→ Activity
Say only how many lines in the entries below contain the word "picture".

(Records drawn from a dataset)
########################################
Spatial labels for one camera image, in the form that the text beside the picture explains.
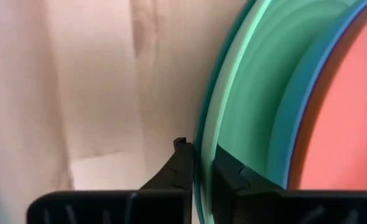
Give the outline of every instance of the beige curtain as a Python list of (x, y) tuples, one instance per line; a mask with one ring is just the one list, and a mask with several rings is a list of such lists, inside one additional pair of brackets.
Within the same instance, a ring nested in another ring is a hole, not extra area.
[(192, 137), (242, 5), (0, 0), (0, 223), (24, 223), (35, 198), (73, 189), (80, 159), (135, 152), (145, 179), (155, 174), (174, 138)]

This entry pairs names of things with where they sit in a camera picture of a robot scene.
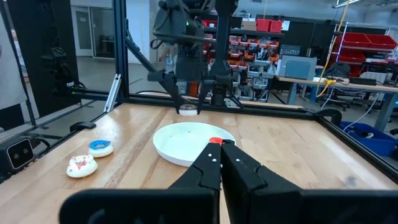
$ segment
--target frosted donut
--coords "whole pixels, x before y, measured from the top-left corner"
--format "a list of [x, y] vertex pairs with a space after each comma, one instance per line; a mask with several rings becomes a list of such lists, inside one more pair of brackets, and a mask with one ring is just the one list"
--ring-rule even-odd
[[110, 141], [97, 140], [88, 145], [88, 154], [93, 157], [104, 157], [113, 152], [113, 147]]
[[191, 104], [181, 105], [178, 113], [182, 116], [195, 116], [198, 115], [198, 108]]
[[92, 174], [98, 167], [92, 155], [73, 156], [69, 160], [67, 175], [73, 178], [82, 178]]

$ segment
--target workbench
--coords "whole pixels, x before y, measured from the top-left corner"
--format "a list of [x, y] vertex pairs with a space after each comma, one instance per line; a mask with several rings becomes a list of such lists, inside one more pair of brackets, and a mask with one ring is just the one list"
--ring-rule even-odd
[[[167, 188], [187, 168], [161, 158], [152, 137], [161, 127], [186, 121], [227, 130], [244, 152], [304, 189], [398, 189], [316, 121], [211, 111], [186, 117], [174, 108], [122, 104], [97, 120], [95, 129], [80, 131], [2, 183], [1, 223], [57, 223], [63, 201], [84, 189]], [[68, 177], [70, 158], [86, 154], [89, 142], [96, 139], [110, 140], [114, 152], [96, 159], [94, 174]], [[229, 223], [223, 194], [220, 206], [221, 222]]]
[[[279, 81], [283, 82], [291, 82], [292, 85], [290, 86], [289, 90], [289, 95], [287, 97], [287, 104], [288, 105], [294, 105], [295, 103], [295, 97], [296, 97], [296, 92], [297, 92], [297, 85], [296, 84], [301, 84], [301, 85], [306, 85], [306, 86], [317, 86], [318, 81], [314, 80], [299, 80], [295, 78], [285, 78], [285, 77], [279, 77], [275, 76], [276, 79]], [[324, 87], [326, 85], [325, 82], [320, 82], [320, 87]], [[337, 87], [340, 89], [352, 89], [352, 90], [368, 90], [372, 92], [378, 92], [378, 93], [385, 93], [387, 95], [387, 99], [384, 101], [383, 106], [380, 110], [379, 116], [377, 117], [376, 124], [374, 127], [380, 131], [384, 131], [384, 129], [387, 126], [388, 120], [392, 114], [392, 111], [396, 107], [396, 101], [398, 101], [398, 88], [394, 87], [388, 87], [388, 86], [382, 86], [382, 85], [359, 85], [359, 84], [352, 84], [349, 83], [347, 85], [344, 85], [342, 83], [335, 83], [334, 85], [330, 86], [331, 88]]]

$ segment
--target blue bin
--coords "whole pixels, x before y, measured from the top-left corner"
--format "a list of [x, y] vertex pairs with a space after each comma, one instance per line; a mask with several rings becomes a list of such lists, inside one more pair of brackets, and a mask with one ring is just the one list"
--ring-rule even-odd
[[[350, 125], [352, 122], [346, 122], [342, 121], [340, 123], [340, 128], [345, 129], [348, 125]], [[391, 152], [394, 150], [396, 146], [396, 140], [383, 132], [373, 128], [372, 126], [369, 126], [367, 124], [362, 124], [362, 123], [356, 123], [352, 125], [356, 128], [356, 131], [350, 131], [346, 129], [346, 133], [348, 133], [350, 136], [354, 137], [357, 141], [362, 143], [364, 146], [366, 146], [368, 149], [372, 150], [374, 153], [376, 153], [379, 156], [390, 156]], [[372, 138], [364, 138], [361, 135], [362, 132], [368, 132], [368, 133], [373, 133]]]

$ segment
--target door
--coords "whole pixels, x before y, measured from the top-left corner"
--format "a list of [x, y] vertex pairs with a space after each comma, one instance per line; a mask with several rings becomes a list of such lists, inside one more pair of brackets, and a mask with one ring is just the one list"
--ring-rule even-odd
[[94, 57], [114, 58], [113, 10], [90, 7]]
[[93, 56], [88, 8], [72, 6], [72, 22], [76, 56]]

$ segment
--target white bowl
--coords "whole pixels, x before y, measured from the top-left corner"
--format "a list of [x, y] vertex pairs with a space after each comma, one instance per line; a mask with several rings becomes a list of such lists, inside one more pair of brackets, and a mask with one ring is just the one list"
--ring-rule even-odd
[[235, 138], [224, 129], [194, 122], [164, 126], [154, 134], [153, 141], [157, 153], [165, 160], [189, 167], [212, 137], [235, 141]]

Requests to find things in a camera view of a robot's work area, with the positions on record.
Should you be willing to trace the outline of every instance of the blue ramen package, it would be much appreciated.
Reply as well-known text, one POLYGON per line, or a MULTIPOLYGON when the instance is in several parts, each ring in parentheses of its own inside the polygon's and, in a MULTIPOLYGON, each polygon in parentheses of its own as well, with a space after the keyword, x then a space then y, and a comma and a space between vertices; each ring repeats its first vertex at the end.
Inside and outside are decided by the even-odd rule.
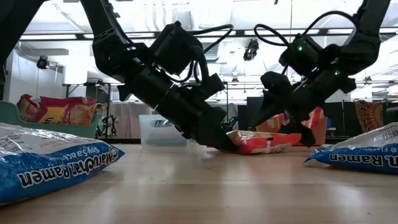
POLYGON ((398 123, 334 146, 315 149, 305 164, 312 166, 316 161, 349 169, 398 174, 398 123))
POLYGON ((96 139, 0 123, 0 205, 83 182, 123 155, 96 139))

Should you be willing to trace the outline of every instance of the wooden tabletop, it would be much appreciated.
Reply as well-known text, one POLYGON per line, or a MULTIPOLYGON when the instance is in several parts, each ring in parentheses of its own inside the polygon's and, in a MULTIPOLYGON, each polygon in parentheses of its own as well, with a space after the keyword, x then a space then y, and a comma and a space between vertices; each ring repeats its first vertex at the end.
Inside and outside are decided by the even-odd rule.
POLYGON ((0 208, 0 223, 397 223, 398 177, 308 168, 303 148, 237 156, 141 149, 92 179, 0 208))

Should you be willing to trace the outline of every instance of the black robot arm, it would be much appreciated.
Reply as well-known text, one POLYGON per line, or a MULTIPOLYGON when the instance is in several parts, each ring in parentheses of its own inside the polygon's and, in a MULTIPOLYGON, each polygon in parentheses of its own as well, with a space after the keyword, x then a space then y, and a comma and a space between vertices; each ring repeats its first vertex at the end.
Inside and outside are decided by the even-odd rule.
MULTIPOLYGON (((257 116, 252 120, 252 127, 261 124, 275 114, 285 113, 290 121, 282 126, 283 133, 302 133, 302 143, 313 144, 315 138, 311 130, 301 124, 309 119, 309 113, 317 106, 323 106, 325 100, 338 90, 349 93, 356 88, 355 80, 350 75, 357 74, 372 65, 378 58, 380 49, 379 30, 389 7, 390 0, 365 0, 354 16, 332 11, 320 16, 303 34, 295 37, 292 43, 284 39, 287 50, 280 56, 279 63, 285 68, 292 67, 303 77, 301 82, 291 85, 288 78, 276 72, 267 72, 261 77, 264 84, 264 101, 257 116), (329 45, 324 49, 307 32, 322 17, 339 14, 355 24, 355 32, 348 44, 329 45)), ((271 29, 262 24, 255 27, 271 29)))
MULTIPOLYGON (((43 2, 15 0, 14 4, 7 5, 6 16, 0 17, 0 29, 8 38, 0 43, 0 62, 5 61, 43 2)), ((118 86, 121 100, 133 94, 171 121, 187 139, 226 151, 237 149, 221 127, 226 112, 205 102, 223 90, 224 84, 217 74, 209 76, 204 55, 206 49, 203 50, 196 37, 176 22, 167 25, 148 48, 133 43, 126 36, 108 0, 80 2, 94 34, 96 66, 101 72, 125 83, 118 86), (194 61, 201 69, 200 83, 188 86, 172 82, 167 73, 179 75, 190 63, 192 72, 196 66, 194 61)))

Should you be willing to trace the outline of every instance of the clear plastic bin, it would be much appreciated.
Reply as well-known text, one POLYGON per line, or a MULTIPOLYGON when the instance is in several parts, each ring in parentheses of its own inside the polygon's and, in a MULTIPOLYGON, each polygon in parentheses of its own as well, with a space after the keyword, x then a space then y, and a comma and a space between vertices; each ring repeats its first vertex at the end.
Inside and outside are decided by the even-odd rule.
POLYGON ((142 146, 187 146, 174 125, 157 114, 139 115, 142 146))

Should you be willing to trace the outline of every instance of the green bin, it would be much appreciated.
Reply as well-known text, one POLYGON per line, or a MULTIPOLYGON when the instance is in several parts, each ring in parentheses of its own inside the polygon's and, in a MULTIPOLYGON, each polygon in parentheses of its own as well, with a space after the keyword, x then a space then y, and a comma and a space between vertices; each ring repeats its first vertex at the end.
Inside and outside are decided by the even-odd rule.
POLYGON ((74 134, 84 138, 95 138, 95 132, 100 117, 101 115, 99 113, 94 114, 89 126, 28 123, 20 119, 19 110, 15 104, 6 101, 0 101, 0 123, 18 125, 24 128, 58 131, 61 133, 74 134))

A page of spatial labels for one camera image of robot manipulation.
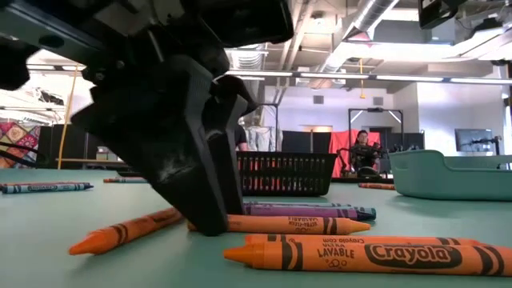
########################################
→ Response area
2